Abstract
Previously unknown intramolecular Baylis–Hillman and Morita reactions involving cyclization of an unsaturated thiol ester onto a pendant aldehyde function are reported. These can be used successfully for the preparation of both cyclopentenols and cyclohexenols, but the results are very sensitive to substrate and precise reaction conditions.
Recently, in the context of a synthetic project underway in our laboratories, we had need of a functionalized cyclopentenol containing the general structural motif embodied in structure 1 below. In considering potential approaches to the synthesis of such an intermediate, an intramolecular version of the Baylis–Hillman reaction1 appeared to be an especially direct possibility (eq 1).

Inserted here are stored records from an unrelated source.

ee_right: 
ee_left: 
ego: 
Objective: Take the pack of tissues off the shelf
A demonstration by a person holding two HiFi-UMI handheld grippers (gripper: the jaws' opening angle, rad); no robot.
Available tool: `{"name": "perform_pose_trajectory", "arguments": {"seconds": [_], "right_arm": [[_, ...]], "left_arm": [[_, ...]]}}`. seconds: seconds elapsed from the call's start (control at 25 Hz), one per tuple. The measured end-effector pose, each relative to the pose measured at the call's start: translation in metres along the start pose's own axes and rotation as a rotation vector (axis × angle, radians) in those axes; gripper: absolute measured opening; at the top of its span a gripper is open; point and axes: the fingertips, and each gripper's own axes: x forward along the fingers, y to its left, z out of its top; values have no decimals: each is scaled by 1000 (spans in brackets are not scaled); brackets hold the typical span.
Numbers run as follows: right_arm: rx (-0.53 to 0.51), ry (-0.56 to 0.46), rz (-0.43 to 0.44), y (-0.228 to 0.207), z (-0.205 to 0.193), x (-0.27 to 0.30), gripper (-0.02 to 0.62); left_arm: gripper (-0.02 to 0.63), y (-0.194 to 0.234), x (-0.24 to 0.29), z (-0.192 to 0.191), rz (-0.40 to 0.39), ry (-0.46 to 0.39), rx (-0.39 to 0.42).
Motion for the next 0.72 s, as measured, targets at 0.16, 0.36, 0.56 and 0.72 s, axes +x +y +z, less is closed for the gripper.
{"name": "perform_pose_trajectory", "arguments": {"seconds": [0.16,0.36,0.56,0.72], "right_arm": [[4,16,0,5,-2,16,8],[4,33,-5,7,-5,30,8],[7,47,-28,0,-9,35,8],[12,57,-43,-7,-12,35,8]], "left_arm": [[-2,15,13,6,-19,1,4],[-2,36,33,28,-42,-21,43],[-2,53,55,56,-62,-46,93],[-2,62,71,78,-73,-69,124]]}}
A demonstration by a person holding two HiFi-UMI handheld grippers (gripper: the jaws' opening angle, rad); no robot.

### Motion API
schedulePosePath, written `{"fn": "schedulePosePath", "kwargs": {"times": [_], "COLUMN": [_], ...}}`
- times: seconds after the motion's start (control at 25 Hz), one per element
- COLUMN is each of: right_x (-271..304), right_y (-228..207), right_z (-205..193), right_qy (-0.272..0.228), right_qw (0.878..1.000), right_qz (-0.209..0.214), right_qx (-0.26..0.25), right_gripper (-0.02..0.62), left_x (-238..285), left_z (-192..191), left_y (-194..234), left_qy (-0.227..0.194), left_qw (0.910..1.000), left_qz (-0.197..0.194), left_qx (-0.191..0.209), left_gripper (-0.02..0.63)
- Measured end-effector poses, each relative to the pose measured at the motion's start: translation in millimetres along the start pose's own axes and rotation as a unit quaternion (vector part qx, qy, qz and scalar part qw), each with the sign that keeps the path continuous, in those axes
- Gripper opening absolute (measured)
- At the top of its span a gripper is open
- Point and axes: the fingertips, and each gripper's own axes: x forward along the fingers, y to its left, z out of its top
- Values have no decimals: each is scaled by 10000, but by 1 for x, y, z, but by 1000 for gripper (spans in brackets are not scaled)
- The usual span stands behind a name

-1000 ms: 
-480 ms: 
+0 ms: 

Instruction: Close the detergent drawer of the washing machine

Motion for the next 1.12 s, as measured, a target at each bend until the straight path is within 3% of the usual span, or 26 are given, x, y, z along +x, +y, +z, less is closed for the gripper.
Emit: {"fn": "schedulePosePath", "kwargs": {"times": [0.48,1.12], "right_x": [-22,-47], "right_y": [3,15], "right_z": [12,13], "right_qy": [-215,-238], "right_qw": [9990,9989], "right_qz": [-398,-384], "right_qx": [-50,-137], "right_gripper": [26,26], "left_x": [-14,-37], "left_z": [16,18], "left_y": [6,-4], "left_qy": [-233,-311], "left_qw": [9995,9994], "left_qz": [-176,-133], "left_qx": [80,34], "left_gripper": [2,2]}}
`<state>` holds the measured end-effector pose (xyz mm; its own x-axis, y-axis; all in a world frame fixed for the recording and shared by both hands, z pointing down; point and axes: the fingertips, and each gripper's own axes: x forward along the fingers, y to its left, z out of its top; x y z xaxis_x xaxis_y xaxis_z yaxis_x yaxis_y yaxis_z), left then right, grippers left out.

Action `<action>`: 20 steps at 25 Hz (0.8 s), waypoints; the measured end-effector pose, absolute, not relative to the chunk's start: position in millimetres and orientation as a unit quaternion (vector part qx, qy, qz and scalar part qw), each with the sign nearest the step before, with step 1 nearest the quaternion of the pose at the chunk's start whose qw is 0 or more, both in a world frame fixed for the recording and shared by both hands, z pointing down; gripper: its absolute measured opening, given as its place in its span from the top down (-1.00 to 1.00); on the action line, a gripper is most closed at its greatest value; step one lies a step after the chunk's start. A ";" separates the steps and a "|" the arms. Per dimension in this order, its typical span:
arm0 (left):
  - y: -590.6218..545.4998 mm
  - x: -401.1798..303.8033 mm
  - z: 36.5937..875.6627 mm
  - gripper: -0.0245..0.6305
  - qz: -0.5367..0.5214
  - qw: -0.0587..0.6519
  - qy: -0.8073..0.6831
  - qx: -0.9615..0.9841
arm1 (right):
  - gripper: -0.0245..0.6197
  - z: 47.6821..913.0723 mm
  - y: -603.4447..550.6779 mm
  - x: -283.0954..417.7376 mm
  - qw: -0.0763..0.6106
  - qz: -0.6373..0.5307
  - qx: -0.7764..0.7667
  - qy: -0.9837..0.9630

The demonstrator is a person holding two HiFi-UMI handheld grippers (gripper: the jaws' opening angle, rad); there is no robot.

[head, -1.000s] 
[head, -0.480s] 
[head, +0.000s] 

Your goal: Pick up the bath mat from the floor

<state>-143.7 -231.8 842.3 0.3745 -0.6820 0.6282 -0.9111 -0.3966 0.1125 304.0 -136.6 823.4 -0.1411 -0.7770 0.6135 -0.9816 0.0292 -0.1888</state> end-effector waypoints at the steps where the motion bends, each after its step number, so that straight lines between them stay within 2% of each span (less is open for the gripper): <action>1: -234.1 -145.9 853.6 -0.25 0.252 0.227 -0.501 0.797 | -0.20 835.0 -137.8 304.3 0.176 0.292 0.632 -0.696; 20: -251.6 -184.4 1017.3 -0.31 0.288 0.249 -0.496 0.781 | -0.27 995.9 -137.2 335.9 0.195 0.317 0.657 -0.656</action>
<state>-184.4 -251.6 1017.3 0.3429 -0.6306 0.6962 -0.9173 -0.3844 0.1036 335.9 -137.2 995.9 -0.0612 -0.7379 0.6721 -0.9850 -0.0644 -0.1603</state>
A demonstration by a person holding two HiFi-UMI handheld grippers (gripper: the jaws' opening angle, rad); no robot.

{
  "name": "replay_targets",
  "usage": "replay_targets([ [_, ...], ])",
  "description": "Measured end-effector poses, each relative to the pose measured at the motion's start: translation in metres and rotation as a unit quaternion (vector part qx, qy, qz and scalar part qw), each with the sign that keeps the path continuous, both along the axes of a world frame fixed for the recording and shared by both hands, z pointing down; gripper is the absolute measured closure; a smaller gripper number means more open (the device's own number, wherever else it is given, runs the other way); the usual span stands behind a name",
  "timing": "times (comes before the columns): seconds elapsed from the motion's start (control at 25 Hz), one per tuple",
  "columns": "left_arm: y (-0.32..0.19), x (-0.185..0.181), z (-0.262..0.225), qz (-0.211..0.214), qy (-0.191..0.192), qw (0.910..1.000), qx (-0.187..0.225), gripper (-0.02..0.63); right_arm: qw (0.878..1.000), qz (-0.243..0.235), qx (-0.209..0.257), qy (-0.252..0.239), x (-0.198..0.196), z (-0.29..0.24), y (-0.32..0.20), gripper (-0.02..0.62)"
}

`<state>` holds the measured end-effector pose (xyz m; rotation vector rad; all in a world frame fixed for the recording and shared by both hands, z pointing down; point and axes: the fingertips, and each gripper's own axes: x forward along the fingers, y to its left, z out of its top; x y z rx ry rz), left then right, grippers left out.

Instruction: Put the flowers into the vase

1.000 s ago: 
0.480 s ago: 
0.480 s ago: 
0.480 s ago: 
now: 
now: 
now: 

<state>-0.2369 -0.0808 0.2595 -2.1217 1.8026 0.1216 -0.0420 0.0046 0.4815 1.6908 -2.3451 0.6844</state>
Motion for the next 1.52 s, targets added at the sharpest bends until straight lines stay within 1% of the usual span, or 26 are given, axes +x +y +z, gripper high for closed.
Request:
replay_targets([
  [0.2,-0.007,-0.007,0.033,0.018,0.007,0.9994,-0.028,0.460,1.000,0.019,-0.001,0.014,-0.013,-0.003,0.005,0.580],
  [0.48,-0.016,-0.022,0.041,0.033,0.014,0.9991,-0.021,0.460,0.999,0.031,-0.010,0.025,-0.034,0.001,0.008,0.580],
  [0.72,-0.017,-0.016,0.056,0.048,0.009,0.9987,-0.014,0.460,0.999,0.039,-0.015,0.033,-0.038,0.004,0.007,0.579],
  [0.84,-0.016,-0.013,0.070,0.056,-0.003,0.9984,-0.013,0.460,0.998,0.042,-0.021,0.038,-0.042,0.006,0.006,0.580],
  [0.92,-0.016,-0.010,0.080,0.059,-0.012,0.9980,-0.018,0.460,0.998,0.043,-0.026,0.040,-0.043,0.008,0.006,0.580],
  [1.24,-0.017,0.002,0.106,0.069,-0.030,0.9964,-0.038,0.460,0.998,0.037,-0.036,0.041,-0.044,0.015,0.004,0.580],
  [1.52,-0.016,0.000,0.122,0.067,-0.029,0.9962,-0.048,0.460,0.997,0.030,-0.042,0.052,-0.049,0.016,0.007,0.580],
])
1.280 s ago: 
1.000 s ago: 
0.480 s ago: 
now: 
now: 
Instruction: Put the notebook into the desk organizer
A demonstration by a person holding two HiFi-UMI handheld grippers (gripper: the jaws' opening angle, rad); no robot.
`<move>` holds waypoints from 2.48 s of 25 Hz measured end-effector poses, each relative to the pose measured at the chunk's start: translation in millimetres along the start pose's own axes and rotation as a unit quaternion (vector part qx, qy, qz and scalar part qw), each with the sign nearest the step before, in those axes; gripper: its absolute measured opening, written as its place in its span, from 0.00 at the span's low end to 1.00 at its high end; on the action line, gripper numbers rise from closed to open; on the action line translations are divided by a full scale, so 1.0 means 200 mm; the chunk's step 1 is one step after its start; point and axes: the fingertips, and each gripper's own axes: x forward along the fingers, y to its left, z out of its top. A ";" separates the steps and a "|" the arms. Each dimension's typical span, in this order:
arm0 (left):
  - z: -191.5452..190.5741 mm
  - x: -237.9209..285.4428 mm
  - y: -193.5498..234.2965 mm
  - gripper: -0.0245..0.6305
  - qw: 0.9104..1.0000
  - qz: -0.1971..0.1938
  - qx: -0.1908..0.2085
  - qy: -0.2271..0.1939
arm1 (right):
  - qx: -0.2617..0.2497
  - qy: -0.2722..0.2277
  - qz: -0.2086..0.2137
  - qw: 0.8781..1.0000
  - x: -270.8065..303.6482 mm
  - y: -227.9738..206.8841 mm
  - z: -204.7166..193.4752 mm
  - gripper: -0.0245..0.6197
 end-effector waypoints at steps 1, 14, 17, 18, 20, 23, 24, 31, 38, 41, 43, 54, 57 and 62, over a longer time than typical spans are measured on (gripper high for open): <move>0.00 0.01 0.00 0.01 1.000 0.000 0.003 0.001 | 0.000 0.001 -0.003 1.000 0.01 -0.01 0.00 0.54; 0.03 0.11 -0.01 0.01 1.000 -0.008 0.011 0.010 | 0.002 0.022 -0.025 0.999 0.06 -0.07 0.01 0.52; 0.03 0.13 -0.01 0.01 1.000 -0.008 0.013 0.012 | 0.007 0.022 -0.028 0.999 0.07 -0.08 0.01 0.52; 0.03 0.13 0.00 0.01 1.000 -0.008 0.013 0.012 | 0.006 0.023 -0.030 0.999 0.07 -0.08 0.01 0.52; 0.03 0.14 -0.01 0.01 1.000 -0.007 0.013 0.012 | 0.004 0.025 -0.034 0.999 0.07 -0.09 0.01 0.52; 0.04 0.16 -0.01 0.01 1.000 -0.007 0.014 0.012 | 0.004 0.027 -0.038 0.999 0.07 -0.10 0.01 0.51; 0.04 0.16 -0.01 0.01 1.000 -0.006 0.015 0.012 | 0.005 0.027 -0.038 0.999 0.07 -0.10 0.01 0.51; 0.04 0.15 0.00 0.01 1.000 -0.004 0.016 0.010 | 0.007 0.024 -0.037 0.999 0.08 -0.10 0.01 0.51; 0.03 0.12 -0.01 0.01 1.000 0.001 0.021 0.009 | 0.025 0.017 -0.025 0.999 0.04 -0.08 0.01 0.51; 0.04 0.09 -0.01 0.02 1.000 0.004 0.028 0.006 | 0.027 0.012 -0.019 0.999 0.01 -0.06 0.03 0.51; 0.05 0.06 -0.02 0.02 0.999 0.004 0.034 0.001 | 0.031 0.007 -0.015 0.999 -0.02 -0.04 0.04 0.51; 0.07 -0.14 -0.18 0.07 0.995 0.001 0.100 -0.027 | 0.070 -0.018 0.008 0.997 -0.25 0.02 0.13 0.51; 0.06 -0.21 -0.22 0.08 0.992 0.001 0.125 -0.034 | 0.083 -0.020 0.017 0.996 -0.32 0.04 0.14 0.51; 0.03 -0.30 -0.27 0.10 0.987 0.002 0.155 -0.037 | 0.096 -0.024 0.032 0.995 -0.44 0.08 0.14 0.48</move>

However, attempts to identify precedent for such a process revealed that examples of the intramolecular Baylis–Hillman reaction, although known, are exceedingly rare. The first such report utilized an unsaturated ester tethered to a methyl ketone and was successful using phosphine catalysis.2 The only aldehyde-containing substrates for which such a reaction has been reported are for one nonenolizable case that led to a coumarin derivative3 and two examples reported by Murphy and co-workers4 using an enone-containing substrate bearing an enolizable aldehyde. Even in this latter case where an enone could be used successfully in a reaction promoted by piperidine, the corresponding ethyl ester failed to give any of the desired Baylis–Hillman product. Instead, either no reaction or aldol condensation was observed. Subsequent studies using tri-n-butylphosphine (Morita reaction) in CHCl3 with such enones were successful for six-ring formation but gave poor yields (20%) for five-ring formation.5 A full report details limited success for cyclizations of an enoate or thioenoate onto an enolizable aldehyde.6 It has been previously reported that both DBU and tributylphosphine are ineffective in promoting Baylis–Hillman-type reactions of S-ethylthioacrylate with aldehydes.7
It occurred to us that previous observations from these laboratories could potentially afford a solution to these problems and allow for the synthesis of such cyclopentenols using the intramolecular Baylis–Hillman approach (Figure 1). Specifically, we had previously demonstrated that Z α,β-unsaturated thiol esters could be easily isomerized to E by exposure to catalytic amounts of DMAP in CH2Cl2 at room temperature.8 Presumably this process proceeds by a conjugate addition-β elimination sequence. Normal oxo-esters were unaffected by such treatment.
Figure 1.
Previous observation and hypothesis.
It thus appeared that DMAP should be competent to serve as a Baylis–Hillman catalyst with appropriate thiol ester substrates. We record herein the results of an investigation into this reaction that provide efficient access to the desired cyclopentenols and offer some further insight into the Baylis–Hillman reaction as well.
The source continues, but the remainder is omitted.